Policy responses to gender-based health inequalities must be comprehensive and multi-sectorial—in maternal health, for example, the unfinished agenda will only be advanced when gender gaps are narrowed, social determinants of poor maternal health are successfully addressed, and neglected aspects of maternal health, such as morbidities and their links with conditions in pre- and post-reproductive stages, are incorporated [31]. Social issues must be recognized within UHC frameworks, while other sectors, such as education and employment, must target health improvement [32]. Women's health should be understood as a priority cutting across the entire post-2015 framework.
UHC and Women's Health: A Shared Agenda
As examples from Afghanistan, Mexico, Rwanda, Thailand, and other countries demonstrate, commitment to UHC can be a powerful driver to improve health outcomes and equity for women. Priority health objectives can—and must—guide the design and execution of UHC strategies. Both within countries and at the global level, the goal of achieving UHC can help expand coverage, align services, and accelerate equitable progress towards improving women's health.
Women's health must be a shared agenda, with active engagement from country political and health leaders; local and international civil society, including advocates for women's health, sexual, and reproductive health rights; multilateral agencies; global health funders; and all others concerned with women's health and equity. We urge groups that already support UHC principles of equity, access, and affordability to embrace the UHC concept. The global health community must ensure that women's health priorities are fully represented in UHC schemes, as well as the post-2015 health framework.

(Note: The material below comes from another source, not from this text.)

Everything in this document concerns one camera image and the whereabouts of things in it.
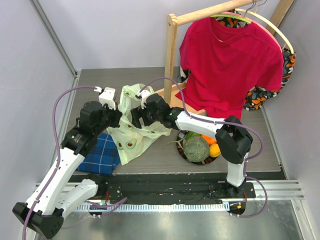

The strategies discussed in this article—including the importance of a comprehensive essential benefits package for women, attention to reducing or eliminating financial and social barriers to women's health care, and inclusion of service delivery and health outcome indicators—should provide the focus for designing and implementing UHC that works for women. These strategies can also guide advocacy for women's health and UHC, which must accelerate rapidly to influence the post-2015 agenda.